Sin embargo, también es evidente que el Acuerdo de París hoy enfrenta sus retos más difíciles. Los gobiernos están en guardia frente a una diversidad de guerras y conflictos y a la estrechez de las finanzas públicas (que se debe en parte a los enormes costos de la pandemia), y el orden internacional creado tras la Segunda Guerra Mundial se tambalea.
Esta semana el Acuerdo de París enfrenta una difícil prueba en la Asamblea General de las Naciones Unidas, donde todos los países deben presentar sus planes nacionales sobre el clima, un proceso que finalizará en la Conferencia de las Naciones Unidas sobre el Cambio Climático (COP30) que tendrá lugar a fines de este año en Belém (Brasil). A pesar del deprimente estado actual de los debates sobre el clima, soy optimista y creo que el espíritu colectivo que se forjó a lo largo del último decenio trabaja en forma silenciosa pero firme para consolidar y extender los logros alcanzados.
Los brasileños lo llaman mutirão, una palabra difícil de traducir. Yo la entiendo como el acto de «reunirse» para enfrentar un problema.
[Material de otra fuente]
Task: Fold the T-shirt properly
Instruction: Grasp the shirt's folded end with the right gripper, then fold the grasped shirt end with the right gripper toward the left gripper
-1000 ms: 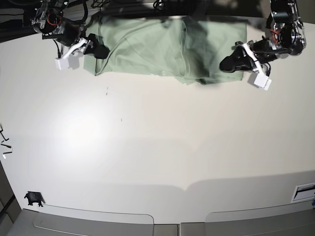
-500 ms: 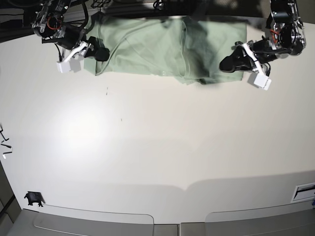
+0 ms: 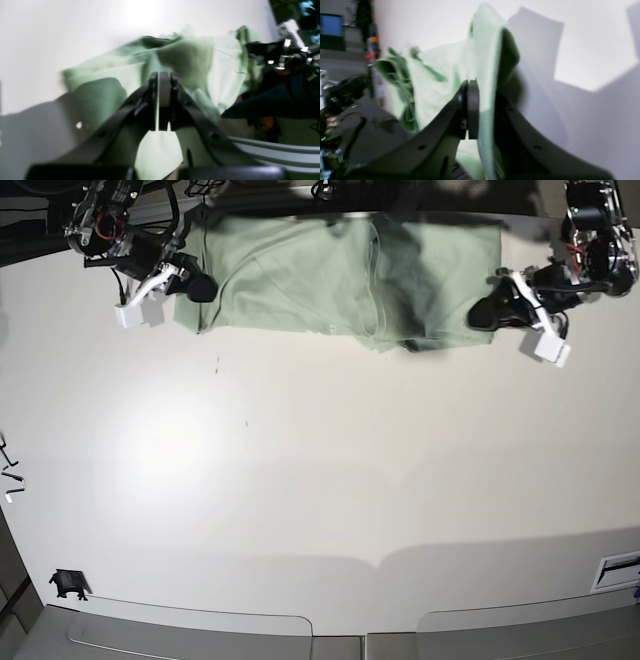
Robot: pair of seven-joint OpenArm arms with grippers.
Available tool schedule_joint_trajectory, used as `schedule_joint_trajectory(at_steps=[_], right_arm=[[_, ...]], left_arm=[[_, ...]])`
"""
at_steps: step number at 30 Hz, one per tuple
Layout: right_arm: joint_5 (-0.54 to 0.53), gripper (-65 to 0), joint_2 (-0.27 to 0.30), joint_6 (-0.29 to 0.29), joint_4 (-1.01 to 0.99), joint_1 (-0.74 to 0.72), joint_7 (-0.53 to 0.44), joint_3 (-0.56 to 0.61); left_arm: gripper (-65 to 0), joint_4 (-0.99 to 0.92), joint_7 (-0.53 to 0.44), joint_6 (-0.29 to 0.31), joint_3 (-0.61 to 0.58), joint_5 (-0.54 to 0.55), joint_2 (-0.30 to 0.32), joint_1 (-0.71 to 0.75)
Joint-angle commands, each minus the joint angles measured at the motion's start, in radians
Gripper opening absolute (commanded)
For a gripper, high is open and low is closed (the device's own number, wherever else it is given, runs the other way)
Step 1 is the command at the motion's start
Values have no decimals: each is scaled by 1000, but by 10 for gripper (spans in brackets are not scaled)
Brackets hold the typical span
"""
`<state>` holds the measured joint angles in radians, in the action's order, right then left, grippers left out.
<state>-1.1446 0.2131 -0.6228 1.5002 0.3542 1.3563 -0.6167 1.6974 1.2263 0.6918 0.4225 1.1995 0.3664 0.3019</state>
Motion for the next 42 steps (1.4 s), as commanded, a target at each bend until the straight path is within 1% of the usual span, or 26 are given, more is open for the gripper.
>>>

Es lo que debemos hacer ahora que los incendios se multiplican, las sequías se intensifican y las inundaciones arrasan los hogares de muchas personas en todo el mundo.
Pero, como era de prever, los intereses fósiles (y la administración Trump) no quieren nada de esto. Son conscientes de la transformación de la economía mundial, y aunque parecen sorprendidos y preocupados de que esté yendo más rápido de lo que habían previsto, no están dispuestos a aceptar su inevitable declive sin presentar batalla. Después de todo, la administración Trump trabaja sin descanso por el regreso de los combustibles fósiles y la destrucción no sólo de la energía limpia en Estados Unidos, sino también de la competencia verde extranjera al carbón y al petróleo estadounidenses.
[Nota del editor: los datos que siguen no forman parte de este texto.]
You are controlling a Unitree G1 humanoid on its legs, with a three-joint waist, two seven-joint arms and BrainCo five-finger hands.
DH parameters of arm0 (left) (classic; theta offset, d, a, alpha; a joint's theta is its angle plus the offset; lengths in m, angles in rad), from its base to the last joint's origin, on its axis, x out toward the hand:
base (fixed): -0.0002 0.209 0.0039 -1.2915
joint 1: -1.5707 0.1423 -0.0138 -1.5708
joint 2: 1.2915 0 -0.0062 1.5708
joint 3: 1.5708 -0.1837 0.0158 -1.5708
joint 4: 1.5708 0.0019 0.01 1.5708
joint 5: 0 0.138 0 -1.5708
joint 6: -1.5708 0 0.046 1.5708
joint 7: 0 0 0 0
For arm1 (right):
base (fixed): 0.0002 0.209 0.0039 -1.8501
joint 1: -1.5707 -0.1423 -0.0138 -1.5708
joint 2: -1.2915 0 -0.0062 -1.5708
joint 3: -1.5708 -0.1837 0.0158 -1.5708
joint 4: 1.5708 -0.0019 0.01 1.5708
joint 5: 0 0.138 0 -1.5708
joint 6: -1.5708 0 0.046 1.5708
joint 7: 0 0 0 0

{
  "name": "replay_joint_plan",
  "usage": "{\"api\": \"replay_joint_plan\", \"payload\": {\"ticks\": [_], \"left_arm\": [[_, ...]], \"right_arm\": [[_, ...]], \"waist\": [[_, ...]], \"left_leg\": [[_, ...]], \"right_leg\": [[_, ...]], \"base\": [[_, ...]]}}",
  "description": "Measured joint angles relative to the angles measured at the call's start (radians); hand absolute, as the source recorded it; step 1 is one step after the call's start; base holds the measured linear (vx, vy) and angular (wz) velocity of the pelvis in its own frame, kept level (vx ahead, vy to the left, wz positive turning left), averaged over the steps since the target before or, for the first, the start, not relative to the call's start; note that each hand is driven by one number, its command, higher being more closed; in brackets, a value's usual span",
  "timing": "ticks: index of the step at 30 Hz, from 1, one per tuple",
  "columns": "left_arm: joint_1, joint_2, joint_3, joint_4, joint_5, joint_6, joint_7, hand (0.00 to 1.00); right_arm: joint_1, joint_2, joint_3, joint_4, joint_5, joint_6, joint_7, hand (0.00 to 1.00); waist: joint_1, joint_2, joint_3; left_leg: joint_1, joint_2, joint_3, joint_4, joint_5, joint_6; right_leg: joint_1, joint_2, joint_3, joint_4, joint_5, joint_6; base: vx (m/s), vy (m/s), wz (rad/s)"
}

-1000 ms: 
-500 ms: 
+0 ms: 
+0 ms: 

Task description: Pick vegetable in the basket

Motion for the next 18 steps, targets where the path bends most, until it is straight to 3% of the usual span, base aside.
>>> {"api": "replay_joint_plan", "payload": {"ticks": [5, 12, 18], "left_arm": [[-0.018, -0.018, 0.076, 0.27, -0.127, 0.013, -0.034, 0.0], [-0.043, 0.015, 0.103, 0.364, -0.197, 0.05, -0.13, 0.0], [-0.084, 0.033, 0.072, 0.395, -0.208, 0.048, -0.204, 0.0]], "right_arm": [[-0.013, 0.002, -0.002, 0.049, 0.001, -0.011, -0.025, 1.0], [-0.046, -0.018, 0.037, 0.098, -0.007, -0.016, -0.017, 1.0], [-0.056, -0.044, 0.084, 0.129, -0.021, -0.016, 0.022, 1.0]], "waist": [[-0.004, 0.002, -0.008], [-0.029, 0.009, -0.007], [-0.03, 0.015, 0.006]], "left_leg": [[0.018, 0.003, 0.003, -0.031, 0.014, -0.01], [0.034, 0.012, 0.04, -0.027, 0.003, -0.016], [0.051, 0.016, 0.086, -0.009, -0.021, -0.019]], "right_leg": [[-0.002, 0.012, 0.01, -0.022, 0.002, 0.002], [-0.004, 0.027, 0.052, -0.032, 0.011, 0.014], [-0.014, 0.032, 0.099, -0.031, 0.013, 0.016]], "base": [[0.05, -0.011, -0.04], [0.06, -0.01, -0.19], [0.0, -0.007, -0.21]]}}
Por eso la COP30 es un momento clave, en el que los gobiernos deben confirmar, intensificar y acelerar sus compromisos conforme al Acuerdo de París. Esto implica reafirmar la promesa de cumplir los objetivos de la COP28 en lo referido a modernizar los sistemas energéticos, abandonar los combustibles fósiles y aumentar el uso de las energías renovables. Implica reducir la deforestación a cero en 2030. E implica alcanzar los objetivos de financiación climática acordados. Los inversores tienen que saber dónde poner sus apuestas.
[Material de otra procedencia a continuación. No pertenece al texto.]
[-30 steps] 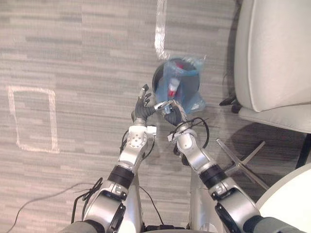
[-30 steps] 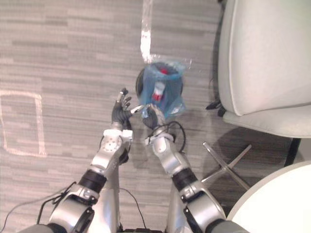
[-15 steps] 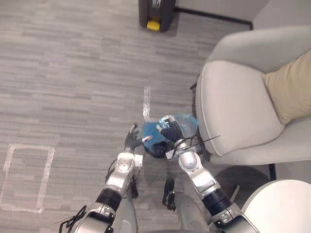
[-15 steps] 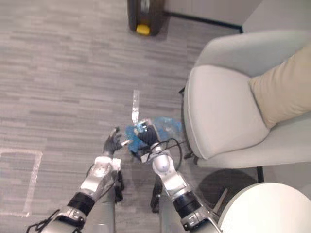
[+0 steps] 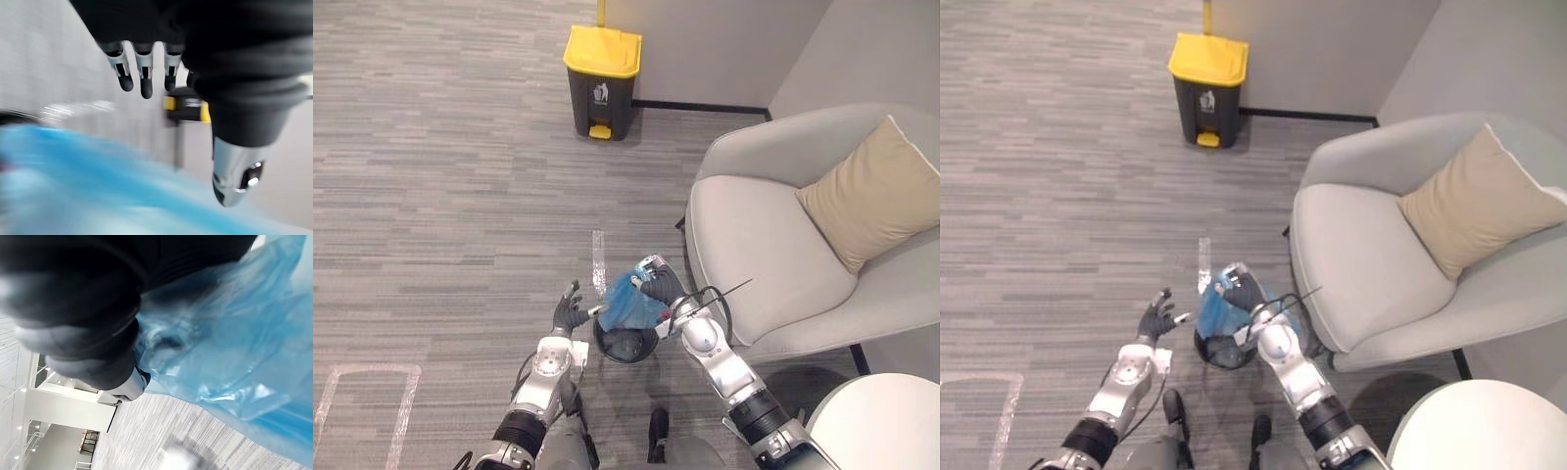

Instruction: Gather rubbish on tea table into small bin, then transfer packed bag to large trash can.

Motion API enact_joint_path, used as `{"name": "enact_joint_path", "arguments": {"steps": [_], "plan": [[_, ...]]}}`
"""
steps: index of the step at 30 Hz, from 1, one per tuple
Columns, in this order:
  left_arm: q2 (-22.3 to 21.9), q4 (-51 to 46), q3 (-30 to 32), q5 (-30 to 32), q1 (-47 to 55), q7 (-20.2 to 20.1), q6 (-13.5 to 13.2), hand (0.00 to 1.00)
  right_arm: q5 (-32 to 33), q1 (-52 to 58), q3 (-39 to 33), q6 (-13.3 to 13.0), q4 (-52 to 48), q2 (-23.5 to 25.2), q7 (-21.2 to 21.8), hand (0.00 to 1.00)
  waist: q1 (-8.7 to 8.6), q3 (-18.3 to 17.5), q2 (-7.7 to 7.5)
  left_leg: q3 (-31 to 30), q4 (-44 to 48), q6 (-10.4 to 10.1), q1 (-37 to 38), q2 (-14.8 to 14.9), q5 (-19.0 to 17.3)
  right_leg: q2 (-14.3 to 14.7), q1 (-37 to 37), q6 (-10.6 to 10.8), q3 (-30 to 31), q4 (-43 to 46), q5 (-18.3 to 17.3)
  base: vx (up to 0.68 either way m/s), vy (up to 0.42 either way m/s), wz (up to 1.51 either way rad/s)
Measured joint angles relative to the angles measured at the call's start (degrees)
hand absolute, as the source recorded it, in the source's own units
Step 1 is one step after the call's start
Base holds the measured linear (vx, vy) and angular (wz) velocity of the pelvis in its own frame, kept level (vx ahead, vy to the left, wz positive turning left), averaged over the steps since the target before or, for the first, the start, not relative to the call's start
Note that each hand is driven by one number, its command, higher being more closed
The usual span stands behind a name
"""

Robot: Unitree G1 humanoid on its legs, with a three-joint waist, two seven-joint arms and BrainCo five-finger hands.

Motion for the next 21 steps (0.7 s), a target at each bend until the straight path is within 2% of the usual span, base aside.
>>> {"name": "enact_joint_path", "arguments": {"steps": [3,6,8,10,12,13,16,18,21], "plan": [[2.3,-8.3,1.9,0.6,5.3,-1.2,-3.1,0.00,0.8,3.0,-0.5,0.0,-4.6,-2.6,1.8,1.00,-0.02,-0.4,0.64,-3.0,0.0,-0.2,0.9,-0.1,0.2,0.0,1.7,0.1,0.4,-0.9,0.5,0.10,-0.015,-0.08],[3.3,-10.1,1.9,6.2,10.6,-2.3,-3.2,0.00,2.0,6.3,-1.6,-0.8,-9.7,-5.3,2.4,1.00,0.06,-1.1,1.90,-5.4,-0.4,-0.8,1.2,-0.1,-0.2,0.0,2.4,0.2,-0.2,-1.0,0.5,0.02,-0.012,0.06],[4.1,-6.8,-0.6,9.5,14.0,-2.4,-3.8,0.00,2.9,6.5,-1.8,-1.3,-11.0,-6.5,3.6,1.00,0.39,-1.7,2.77,-5.6,-0.4,-0.8,1.2,0.1,-0.2,0.1,2.4,0.2,0.0,-0.9,0.4,-0.05,0.018,0.03],[4.2,-4.5,-2.1,-0.7,17.2,-11.0,0.5,0.00,4.5,6.5,-1.9,-1.7,-11.5,-6.2,4.6,1.00,0.24,-1.9,3.13,-5.7,-0.4,-1.7,1.6,0.2,-0.9,0.3,2.2,0.2,0.1,-1.0,-0.6,-0.09,0.023,-0.02],[4.8,-9.1,-4.2,5.4,18.7,-11.2,0.3,0.00,4.6,6.7,-1.8,-1.8,-13.0,-6.3,5.5,1.00,0.36,-1.9,3.09,-6.2,-0.4,-1.5,1.5,0.2,-1.1,0.4,2.3,0.3,0.1,-1.0,-0.6,-0.06,0.015,0.04],[5.5,-13.7,-4.8,7.3,18.8,-11.0,-0.6,0.00,5.0,6.7,-1.8,-2.3,-14.0,-6.4,5.8,1.00,0.39,-1.9,3.05,-6.6,-0.4,-1.5,1.5,0.1,-1.1,0.3,2.3,0.3,0.1,-1.0,-0.6,-0.02,0.019,0.03],[7.0,-20.4,-4.3,7.9,16.7,-11.0,-4.2,0.00,5.1,6.7,-1.7,-3.5,-16.6,-6.4,5.8,1.00,0.42,-2.6,3.23,-6.8,-0.4,-1.7,1.2,0.0,-0.8,0.4,2.1,0.2,0.6,-1.2,-0.5,0.01,0.001,0.00],[7.3,-21.1,-4.0,7.9,15.8,-11.0,-4.4,0.00,5.1,6.6,-1.7,-3.8,-17.3,-6.4,5.8,1.00,0.39,-3.9,3.16,-6.6,-0.4,-1.6,0.7,-0.1,-0.6,0.3,1.4,0.2,1.0,-1.4,-0.1,0.07,0.004,-0.06],[8.1,-21.1,-4.1,7.9,15.5,-11.1,-4.4,0.00,6.3,5.6,-1.7,-3.9,-17.4,-6.4,5.7,1.00,0.22,-4.0,3.06,-6.1,-0.4,-1.1,0.7,-0.3,0.0,0.3,1.4,0.2,1.5,-1.5,1.2,0.08,0.001,-0.09]]}}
Si la suma de los planes nacionales fuera insuficiente para mantener el calentamiento global por debajo del objetivo del Acuerdo de París de 1,5 °C (respecto de los niveles preindustriales), los gobiernos deben comprometerse a cubrir la diferencia apelando a una variedad de medios a su alcance. Pero el logro de una transición energética justa demanda diseñar un paquete de soluciones concretas en lo referido a redes, almacenamiento y sistemas locales de energías renovables, sin dejar de cuestionar a los productores y consumidores de combustibles fósiles sobre la necesidad de acelerar su abandono.
Es evidente que para esto será necesario un nuevo mecanismo de financiación que permita a los países invertir en conservación forestal. En esto, el instrumento Forest Forever propuesto por Brasil puede resultar fundamental. También será necesario que los países ricos se comprometan a duplicar (o triplicar) la financiación para medidas de adaptación. Y los bancos regionales y el Banco Mundial deben comprometerse a integrar medidas de resiliencia en todos los proyectos de infraestructura.
Brasil tiene ante sí una oportunidad enorme de consolidar su legado como adalid de las comunidades más vulnerables de todo el mundo. Su presidente Luiz Inácio Lula Da Silva puede conseguir que se lo recuerde no sólo por sacar a millones de personas de la pobreza en su país, sino por proteger a nuestros descendientes de la destrucción ecológica y económica.